**EXERCISE:**
Determine the number of lines in the listing that contain "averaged". Write only that number.

**RECORDED DATA:**
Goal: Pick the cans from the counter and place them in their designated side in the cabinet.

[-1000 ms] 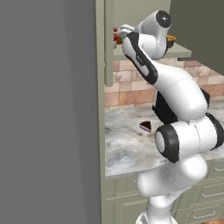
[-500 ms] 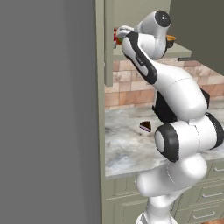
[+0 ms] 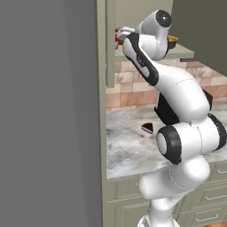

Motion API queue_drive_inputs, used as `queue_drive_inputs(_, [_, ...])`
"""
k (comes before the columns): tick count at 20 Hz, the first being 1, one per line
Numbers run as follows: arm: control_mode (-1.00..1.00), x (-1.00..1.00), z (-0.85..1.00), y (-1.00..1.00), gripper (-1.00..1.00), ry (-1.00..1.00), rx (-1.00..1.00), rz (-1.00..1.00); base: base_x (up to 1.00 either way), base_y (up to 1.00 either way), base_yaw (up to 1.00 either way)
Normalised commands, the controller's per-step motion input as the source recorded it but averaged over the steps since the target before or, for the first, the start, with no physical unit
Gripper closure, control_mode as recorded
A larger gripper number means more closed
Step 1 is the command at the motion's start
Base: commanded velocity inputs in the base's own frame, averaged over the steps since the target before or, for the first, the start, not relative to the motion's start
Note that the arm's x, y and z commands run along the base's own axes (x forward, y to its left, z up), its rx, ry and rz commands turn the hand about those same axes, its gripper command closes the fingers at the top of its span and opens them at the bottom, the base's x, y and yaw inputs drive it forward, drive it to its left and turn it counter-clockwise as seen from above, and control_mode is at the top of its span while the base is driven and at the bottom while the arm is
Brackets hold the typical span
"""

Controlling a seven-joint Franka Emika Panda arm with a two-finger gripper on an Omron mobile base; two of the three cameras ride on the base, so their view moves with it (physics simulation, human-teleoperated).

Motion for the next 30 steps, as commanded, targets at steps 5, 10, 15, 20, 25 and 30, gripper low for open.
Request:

**WRITTEN REPLY:**
2